◆ What the task requires: Only the line containing "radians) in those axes" and those after it, up to the end of the records below, are to be set down, exactly as written.

(Entries taken from a collection)
━━━━━━━━━━
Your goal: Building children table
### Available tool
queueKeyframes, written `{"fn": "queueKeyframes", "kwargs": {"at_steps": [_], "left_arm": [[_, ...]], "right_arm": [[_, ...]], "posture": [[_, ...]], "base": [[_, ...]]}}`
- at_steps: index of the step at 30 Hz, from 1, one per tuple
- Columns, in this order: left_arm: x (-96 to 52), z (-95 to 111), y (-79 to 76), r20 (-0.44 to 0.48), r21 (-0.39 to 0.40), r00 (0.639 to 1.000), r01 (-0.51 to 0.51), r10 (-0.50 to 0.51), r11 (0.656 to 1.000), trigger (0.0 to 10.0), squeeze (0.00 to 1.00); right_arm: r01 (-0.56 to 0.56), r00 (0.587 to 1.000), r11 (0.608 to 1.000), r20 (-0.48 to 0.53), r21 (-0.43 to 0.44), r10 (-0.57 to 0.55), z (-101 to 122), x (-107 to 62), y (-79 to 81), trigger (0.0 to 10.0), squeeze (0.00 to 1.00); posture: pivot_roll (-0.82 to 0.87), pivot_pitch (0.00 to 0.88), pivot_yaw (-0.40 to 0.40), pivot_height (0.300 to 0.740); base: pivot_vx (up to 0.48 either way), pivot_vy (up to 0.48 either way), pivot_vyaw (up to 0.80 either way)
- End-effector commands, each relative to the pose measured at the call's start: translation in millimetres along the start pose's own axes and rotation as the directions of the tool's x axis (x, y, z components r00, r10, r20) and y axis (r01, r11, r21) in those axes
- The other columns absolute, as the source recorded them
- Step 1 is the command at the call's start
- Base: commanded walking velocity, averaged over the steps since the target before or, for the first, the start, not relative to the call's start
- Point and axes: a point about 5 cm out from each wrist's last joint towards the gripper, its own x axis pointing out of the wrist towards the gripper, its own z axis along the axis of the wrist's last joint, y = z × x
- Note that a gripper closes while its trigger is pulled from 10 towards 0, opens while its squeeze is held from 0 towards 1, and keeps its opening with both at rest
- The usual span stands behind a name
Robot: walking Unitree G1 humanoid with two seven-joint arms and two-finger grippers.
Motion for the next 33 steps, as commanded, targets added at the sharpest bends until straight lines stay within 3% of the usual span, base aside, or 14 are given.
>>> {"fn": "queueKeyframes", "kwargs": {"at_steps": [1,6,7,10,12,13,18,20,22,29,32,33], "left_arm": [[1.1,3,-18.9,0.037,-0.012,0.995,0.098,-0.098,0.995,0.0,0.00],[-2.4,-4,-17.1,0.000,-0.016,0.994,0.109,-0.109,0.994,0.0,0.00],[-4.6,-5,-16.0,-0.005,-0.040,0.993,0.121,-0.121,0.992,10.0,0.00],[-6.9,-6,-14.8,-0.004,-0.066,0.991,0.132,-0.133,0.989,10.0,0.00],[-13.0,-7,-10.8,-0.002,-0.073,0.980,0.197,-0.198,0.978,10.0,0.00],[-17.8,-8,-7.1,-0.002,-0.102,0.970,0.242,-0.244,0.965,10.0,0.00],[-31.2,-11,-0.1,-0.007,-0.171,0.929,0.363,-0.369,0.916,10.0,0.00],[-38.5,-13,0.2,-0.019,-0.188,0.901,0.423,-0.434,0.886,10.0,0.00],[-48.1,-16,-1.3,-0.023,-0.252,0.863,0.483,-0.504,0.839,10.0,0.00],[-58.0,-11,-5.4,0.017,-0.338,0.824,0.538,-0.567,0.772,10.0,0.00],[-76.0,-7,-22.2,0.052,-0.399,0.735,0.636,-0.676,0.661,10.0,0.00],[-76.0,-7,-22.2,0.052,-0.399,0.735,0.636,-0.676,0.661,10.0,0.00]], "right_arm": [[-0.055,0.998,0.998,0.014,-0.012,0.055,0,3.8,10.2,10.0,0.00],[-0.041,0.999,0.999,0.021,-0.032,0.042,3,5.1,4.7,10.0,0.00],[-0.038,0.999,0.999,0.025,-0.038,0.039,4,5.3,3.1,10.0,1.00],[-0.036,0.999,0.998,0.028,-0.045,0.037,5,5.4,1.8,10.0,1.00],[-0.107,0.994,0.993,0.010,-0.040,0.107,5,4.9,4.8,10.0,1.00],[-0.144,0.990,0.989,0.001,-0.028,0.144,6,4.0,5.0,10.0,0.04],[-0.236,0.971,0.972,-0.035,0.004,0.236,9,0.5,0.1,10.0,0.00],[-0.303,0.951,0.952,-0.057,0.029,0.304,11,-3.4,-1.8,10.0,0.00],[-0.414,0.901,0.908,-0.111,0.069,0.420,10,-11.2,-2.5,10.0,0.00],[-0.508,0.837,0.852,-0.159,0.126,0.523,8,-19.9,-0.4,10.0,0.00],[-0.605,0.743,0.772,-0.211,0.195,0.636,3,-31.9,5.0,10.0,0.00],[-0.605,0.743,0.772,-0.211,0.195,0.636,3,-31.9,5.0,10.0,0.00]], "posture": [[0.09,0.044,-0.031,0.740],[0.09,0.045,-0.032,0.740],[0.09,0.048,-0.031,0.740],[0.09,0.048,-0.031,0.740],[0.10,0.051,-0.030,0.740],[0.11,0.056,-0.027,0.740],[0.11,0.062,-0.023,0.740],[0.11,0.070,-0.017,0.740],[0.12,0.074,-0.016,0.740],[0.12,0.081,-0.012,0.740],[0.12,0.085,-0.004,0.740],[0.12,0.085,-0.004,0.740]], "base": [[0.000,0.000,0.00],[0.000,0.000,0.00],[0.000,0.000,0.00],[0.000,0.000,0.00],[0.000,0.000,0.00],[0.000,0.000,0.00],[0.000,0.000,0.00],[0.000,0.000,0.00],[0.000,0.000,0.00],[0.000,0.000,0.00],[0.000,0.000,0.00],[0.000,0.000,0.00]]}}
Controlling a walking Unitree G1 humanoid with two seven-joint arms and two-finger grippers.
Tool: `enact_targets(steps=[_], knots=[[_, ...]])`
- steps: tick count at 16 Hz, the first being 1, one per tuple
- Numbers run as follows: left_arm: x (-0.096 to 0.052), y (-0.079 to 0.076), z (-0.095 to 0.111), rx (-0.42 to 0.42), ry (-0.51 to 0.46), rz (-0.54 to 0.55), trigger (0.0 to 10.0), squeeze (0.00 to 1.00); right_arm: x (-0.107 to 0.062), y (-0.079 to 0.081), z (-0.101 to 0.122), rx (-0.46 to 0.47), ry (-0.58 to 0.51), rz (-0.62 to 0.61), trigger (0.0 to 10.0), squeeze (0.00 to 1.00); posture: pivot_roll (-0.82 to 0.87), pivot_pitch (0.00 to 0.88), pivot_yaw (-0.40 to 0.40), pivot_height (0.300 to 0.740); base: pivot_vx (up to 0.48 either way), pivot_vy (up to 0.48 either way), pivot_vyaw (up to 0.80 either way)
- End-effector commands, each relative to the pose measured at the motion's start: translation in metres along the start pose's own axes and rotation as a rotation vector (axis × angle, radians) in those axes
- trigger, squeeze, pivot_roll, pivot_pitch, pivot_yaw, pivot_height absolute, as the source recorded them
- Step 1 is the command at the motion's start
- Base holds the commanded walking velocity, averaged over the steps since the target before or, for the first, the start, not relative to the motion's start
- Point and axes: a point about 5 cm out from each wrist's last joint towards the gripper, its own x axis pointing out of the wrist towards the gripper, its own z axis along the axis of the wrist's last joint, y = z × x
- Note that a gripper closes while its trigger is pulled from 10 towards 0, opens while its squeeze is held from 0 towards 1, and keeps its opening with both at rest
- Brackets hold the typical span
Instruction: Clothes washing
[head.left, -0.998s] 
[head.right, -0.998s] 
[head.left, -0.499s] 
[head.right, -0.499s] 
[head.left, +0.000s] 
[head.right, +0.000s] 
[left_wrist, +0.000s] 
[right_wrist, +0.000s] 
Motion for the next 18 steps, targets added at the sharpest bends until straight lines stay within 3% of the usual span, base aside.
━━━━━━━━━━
◆ Task solution:
- End-effector commands, each relative to the pose measured at the motion's start: translation in metres along the start pose's own axes and rotation as a rotation vector (axis × angle, radians) in those axes
- trigger, squeeze, pivot_roll, pivot_pitch, pivot_yaw, pivot_height absolute, as the source recorded them
- Step 1 is the command at the motion's start
- Base holds the commanded walking velocity, averaged over the steps since the target before or, for the first, the start, not relative to the motion's start
- Point and axes: a point about 5 cm out from each wrist's last joint towards the gripper, its own x axis pointing out of the wrist towards the gripper, its own z axis along the axis of the wrist's last joint, y = z × x
- Note that a gripper closes while its trigger is pulled from 10 towards 0, opens while its squeeze is held from 0 towards 1, and keeps its opening with both at rest
- Brackets hold the typical span
Instruction: Clothes washing
[head.left, -0.998s] 
[head.right, -0.998s] 
[head.left, -0.499s] 
[head.right, -0.499s] 
[head.left, +0.000s] 
[head.right, +0.000s] 
[left_wrist, +0.000s] 
[right_wrist, +0.000s] 
Motion for the next 18 steps, targets added at the sharpest bends until straight lines stay within 3% of the usual span, base aside.

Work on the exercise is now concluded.